> **PROBLEM**: Two lines in the data below mark the range: the one with "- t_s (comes" and the one with "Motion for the". Return both, along with every line between them, exactly.

> **EXERCISE DATA**:
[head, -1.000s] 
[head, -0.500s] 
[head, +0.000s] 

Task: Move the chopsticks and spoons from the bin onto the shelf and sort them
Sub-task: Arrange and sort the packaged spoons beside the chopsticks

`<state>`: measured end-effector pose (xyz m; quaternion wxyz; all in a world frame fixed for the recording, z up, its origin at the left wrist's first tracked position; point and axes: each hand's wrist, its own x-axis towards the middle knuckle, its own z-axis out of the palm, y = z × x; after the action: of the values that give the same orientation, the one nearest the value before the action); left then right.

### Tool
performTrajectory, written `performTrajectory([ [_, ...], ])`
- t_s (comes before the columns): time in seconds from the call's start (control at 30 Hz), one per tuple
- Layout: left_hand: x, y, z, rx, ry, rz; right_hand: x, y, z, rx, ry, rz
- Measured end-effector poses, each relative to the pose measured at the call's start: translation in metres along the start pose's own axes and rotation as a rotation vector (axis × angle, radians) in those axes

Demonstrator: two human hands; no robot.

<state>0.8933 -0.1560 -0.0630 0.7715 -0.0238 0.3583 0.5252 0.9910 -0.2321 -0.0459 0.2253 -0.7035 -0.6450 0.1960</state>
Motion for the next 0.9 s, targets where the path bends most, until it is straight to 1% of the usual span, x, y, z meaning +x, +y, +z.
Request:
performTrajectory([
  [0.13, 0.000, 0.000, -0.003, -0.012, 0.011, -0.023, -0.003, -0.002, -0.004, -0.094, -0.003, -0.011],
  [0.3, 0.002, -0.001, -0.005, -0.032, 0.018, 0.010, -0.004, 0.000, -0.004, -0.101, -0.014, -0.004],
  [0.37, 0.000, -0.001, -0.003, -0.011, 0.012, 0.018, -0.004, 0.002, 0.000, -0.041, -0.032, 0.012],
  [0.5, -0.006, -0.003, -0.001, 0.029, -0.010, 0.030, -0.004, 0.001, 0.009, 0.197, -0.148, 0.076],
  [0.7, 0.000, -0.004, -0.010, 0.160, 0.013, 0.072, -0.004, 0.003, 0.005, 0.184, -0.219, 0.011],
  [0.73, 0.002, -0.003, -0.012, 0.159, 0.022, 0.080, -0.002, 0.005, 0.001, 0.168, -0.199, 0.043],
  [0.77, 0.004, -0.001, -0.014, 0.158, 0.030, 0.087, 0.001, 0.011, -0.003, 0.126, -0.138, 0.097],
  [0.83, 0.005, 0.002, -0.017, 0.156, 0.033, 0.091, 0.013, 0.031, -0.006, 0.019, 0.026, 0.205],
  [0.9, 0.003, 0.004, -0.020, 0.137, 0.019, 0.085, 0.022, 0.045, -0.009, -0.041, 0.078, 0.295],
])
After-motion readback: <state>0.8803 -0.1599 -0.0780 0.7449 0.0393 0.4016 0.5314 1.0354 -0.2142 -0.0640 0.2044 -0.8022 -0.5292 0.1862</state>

> **YOUR RESPONSE**:
- t_s (comes before the columns): time in seconds from the call's start (control at 30 Hz), one per tuple
- Layout: left_hand: x, y, z, rx, ry, rz; right_hand: x, y, z, rx, ry, rz
- Measured end-effector poses, each relative to the pose measured at the call's start: translation in metres along the start pose's own axes and rotation as a rotation vector (axis × angle, radians) in those axes

Demonstrator: two human hands; no robot.

<state>0.8933 -0.1560 -0.0630 0.7715 -0.0238 0.3583 0.5252 0.9910 -0.2321 -0.0459 0.2253 -0.7035 -0.6450 0.1960</state>
Motion for the next 0.9 s, targets where the path bends most, until it is straight to 1% of the usual span, x, y, z meaning +x, +y, +z.

No further work remains in this exercise.